**What to produce:** Every line of the entries that holds the word "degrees" is to be copied.

== Segment start ==

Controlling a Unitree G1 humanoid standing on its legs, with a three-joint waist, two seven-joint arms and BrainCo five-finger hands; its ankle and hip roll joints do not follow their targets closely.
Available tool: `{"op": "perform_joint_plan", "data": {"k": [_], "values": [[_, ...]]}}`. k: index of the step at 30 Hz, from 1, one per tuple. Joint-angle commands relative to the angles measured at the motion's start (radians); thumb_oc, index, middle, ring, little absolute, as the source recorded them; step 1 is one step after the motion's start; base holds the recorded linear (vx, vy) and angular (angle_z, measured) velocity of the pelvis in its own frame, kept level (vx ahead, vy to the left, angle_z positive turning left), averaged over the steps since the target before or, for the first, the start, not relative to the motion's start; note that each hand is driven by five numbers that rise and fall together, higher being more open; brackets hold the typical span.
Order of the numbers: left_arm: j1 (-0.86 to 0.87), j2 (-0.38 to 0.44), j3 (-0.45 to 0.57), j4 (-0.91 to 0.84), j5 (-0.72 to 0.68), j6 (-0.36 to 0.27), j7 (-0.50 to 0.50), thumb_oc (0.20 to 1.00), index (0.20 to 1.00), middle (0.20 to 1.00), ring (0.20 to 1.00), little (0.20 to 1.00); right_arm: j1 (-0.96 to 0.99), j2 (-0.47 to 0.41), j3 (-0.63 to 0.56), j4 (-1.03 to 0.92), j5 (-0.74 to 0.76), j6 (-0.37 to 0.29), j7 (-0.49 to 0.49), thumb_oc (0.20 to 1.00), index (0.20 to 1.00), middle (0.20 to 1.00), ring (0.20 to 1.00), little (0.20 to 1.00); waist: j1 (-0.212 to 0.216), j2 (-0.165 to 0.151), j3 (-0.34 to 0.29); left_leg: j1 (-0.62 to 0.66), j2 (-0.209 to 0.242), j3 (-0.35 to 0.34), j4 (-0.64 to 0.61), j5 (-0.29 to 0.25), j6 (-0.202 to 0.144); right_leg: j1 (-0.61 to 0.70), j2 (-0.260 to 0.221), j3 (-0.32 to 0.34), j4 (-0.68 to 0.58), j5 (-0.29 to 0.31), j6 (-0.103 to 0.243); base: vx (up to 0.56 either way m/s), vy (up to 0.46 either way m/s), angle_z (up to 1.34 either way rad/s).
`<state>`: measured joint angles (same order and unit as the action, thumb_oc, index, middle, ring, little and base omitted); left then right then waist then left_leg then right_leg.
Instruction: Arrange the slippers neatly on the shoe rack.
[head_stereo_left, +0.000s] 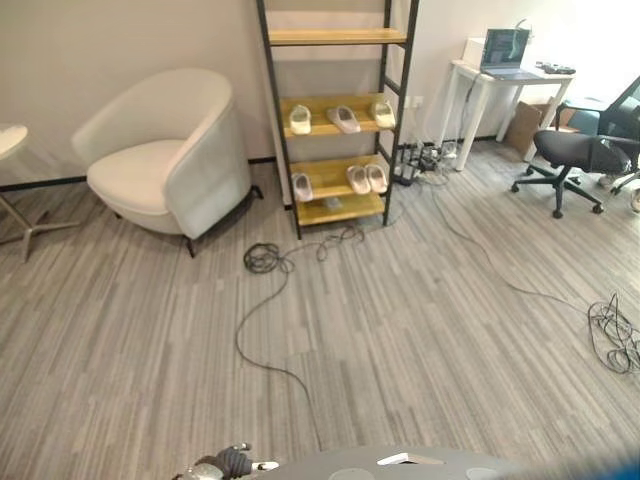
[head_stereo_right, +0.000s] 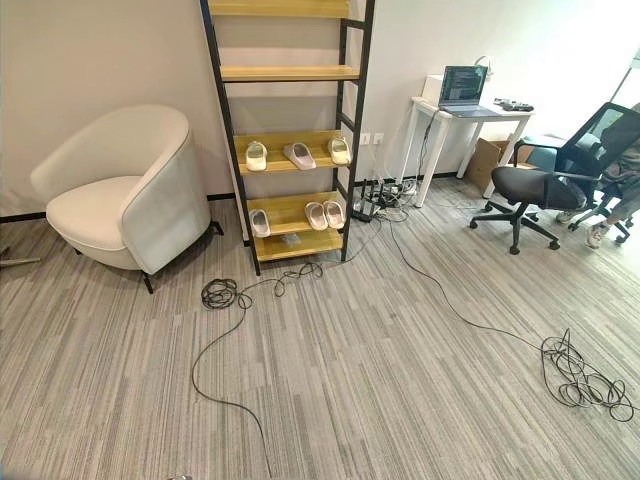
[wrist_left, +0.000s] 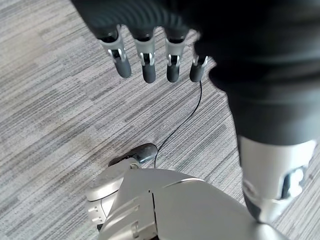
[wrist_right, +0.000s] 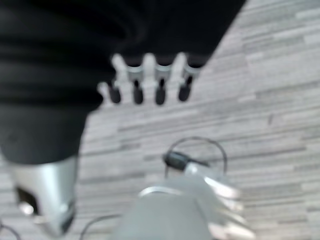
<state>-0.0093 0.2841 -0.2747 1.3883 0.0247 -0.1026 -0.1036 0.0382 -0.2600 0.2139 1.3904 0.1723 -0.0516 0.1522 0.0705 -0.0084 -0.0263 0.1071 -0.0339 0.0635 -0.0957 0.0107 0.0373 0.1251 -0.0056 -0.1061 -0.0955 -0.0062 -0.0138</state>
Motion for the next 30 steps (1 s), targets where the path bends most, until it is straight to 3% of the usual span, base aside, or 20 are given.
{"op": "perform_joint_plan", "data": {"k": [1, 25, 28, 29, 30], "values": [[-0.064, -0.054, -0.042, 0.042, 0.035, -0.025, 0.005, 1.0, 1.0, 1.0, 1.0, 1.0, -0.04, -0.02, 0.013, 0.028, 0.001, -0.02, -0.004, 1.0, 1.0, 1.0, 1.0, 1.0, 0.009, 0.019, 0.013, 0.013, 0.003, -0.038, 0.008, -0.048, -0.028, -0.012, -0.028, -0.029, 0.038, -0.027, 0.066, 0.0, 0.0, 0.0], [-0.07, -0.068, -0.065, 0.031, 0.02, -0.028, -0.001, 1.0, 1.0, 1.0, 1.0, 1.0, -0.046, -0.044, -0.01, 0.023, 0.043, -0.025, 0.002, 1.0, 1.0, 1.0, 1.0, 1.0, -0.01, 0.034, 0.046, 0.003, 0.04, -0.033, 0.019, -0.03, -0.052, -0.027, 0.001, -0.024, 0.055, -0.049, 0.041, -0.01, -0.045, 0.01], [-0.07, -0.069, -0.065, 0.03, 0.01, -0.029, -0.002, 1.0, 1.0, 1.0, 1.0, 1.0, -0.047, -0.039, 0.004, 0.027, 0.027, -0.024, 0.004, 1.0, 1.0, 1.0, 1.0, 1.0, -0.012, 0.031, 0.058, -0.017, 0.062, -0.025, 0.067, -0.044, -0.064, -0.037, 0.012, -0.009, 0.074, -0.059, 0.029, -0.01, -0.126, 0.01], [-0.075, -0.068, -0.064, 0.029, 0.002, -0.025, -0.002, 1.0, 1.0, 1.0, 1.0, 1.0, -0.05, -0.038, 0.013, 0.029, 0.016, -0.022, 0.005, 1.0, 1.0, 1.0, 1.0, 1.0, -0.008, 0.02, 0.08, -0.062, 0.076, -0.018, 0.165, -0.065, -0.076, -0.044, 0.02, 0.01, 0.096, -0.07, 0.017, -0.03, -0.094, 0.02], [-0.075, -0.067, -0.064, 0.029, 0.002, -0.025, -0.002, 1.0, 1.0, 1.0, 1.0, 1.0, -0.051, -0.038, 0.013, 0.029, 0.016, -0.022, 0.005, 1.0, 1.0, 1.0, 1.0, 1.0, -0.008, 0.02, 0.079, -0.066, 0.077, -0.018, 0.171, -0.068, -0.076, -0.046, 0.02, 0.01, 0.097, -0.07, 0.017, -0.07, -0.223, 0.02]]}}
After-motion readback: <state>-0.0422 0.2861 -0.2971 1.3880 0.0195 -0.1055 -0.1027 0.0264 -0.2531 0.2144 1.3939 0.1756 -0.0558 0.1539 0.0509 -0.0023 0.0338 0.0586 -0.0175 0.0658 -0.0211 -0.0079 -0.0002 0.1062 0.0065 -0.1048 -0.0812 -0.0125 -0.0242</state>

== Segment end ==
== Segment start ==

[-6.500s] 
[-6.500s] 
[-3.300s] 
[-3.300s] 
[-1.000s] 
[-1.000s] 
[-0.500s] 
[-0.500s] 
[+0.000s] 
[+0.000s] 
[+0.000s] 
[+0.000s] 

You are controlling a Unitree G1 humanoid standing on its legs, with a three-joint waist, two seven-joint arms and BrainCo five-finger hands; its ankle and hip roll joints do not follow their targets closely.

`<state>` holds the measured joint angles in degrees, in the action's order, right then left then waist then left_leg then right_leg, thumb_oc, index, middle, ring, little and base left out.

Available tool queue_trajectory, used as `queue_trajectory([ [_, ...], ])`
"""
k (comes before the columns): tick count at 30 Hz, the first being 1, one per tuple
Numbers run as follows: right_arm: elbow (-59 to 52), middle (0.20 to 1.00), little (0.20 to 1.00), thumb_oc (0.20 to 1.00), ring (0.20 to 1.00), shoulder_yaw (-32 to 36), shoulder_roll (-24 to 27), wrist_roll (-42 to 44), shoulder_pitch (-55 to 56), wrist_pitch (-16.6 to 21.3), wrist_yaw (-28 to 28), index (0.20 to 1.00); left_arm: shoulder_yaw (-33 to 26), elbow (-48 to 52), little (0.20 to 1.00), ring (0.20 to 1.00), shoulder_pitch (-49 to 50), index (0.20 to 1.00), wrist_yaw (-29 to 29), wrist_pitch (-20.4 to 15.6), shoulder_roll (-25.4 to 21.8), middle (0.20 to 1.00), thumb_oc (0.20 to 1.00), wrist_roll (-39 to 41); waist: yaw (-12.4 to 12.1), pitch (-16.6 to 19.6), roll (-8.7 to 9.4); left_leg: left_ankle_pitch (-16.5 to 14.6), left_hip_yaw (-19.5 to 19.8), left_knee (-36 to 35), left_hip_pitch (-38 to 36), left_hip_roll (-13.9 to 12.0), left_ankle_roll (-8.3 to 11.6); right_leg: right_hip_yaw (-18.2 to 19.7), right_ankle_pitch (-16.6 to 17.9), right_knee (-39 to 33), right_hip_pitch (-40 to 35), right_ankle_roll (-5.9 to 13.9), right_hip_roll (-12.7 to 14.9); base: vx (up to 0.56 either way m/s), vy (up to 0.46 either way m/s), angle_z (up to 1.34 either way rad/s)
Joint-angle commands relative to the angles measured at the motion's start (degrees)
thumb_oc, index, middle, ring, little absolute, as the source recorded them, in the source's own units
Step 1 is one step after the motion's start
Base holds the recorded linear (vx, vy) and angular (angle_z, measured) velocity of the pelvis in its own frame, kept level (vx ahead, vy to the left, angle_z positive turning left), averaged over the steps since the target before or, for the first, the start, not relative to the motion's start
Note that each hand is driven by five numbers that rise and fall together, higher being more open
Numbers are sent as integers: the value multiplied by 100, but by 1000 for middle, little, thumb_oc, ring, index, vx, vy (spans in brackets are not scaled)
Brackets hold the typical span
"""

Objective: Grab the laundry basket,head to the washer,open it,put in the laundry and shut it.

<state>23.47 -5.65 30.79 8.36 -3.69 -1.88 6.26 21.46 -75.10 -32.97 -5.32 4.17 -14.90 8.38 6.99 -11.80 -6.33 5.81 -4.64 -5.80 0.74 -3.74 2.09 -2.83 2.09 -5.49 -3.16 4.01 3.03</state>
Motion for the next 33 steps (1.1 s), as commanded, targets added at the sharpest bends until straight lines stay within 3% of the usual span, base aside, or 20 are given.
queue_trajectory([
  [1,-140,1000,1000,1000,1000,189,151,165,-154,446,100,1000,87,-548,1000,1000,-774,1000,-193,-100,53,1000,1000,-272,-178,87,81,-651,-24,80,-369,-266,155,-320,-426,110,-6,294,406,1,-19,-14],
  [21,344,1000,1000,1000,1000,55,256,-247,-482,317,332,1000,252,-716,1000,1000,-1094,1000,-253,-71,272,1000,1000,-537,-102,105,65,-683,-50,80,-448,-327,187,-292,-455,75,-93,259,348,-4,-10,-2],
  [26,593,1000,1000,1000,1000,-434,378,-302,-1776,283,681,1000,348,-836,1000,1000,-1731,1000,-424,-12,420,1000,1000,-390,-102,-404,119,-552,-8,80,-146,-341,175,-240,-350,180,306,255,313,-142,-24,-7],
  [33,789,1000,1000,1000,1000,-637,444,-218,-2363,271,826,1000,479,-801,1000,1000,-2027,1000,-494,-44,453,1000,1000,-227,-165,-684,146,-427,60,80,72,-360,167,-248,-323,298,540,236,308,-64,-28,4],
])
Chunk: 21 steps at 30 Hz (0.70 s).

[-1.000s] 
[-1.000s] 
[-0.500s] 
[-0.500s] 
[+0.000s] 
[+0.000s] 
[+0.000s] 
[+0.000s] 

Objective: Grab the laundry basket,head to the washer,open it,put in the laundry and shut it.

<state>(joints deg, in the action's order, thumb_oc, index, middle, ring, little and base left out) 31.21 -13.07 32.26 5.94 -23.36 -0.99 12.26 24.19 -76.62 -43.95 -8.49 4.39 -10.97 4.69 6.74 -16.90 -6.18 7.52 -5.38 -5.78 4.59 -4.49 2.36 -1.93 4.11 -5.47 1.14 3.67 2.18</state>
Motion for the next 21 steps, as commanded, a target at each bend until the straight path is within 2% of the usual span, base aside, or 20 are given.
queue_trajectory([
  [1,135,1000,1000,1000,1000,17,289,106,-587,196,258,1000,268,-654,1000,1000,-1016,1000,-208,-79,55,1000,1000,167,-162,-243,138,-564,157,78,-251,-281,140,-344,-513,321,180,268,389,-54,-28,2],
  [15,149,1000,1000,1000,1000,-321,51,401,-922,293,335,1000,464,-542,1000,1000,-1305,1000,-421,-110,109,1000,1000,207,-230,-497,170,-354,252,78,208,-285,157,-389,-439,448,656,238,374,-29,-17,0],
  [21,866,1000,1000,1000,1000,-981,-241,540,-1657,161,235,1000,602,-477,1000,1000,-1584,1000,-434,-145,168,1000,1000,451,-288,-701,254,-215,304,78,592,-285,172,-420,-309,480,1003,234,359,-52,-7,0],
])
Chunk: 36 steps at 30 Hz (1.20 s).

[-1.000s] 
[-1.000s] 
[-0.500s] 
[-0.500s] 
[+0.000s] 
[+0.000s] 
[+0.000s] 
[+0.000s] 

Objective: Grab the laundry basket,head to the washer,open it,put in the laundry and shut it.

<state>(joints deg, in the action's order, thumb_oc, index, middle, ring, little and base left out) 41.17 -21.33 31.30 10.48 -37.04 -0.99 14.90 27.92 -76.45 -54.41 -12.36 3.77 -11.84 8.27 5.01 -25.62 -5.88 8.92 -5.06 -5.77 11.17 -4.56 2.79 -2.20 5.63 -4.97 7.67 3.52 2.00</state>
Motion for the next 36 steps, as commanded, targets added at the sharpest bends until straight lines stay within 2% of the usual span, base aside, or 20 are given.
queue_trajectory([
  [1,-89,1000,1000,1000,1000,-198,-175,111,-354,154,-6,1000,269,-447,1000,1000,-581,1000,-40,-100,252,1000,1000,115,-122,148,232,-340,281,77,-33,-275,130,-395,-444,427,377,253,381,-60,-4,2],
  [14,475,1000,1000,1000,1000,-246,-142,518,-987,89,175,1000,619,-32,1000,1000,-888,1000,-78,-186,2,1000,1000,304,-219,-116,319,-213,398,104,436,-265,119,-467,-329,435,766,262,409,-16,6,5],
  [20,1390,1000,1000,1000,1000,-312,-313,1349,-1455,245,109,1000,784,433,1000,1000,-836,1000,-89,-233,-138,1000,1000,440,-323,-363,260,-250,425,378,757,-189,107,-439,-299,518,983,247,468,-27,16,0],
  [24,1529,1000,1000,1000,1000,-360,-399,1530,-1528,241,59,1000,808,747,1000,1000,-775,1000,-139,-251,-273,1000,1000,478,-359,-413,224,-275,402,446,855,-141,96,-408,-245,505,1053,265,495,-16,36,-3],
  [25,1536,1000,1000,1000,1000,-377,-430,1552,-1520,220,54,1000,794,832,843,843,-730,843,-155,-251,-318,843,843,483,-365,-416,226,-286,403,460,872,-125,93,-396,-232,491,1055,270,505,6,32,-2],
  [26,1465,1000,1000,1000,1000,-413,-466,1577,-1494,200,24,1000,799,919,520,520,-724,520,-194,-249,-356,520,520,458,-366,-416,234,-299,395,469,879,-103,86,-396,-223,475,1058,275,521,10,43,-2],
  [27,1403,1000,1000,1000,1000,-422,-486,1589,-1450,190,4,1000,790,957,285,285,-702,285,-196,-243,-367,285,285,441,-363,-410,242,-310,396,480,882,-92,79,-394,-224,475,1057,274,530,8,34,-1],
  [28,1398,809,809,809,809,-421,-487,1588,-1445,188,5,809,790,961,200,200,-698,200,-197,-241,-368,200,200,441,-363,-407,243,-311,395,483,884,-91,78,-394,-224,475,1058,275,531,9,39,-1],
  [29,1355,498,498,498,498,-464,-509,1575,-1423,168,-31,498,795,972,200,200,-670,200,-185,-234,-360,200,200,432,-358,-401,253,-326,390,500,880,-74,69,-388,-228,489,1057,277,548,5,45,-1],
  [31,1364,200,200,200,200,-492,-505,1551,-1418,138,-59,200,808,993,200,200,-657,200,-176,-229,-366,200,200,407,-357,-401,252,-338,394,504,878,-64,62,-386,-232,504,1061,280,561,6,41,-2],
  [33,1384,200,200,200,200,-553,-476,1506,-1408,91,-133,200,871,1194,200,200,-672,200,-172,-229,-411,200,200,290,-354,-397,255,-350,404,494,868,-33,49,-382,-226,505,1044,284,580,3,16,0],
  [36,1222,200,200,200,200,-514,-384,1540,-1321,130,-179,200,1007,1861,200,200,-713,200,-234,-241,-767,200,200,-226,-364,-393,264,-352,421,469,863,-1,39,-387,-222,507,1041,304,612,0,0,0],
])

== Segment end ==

**Answer box:**
`<state>` holds the measured joint angles in degrees, in the action's order, right then left then waist then left_leg then right_leg, thumb_oc, index, middle, ring, little and base left out.
Joint-angle commands relative to the angles measured at the motion's start (degrees)

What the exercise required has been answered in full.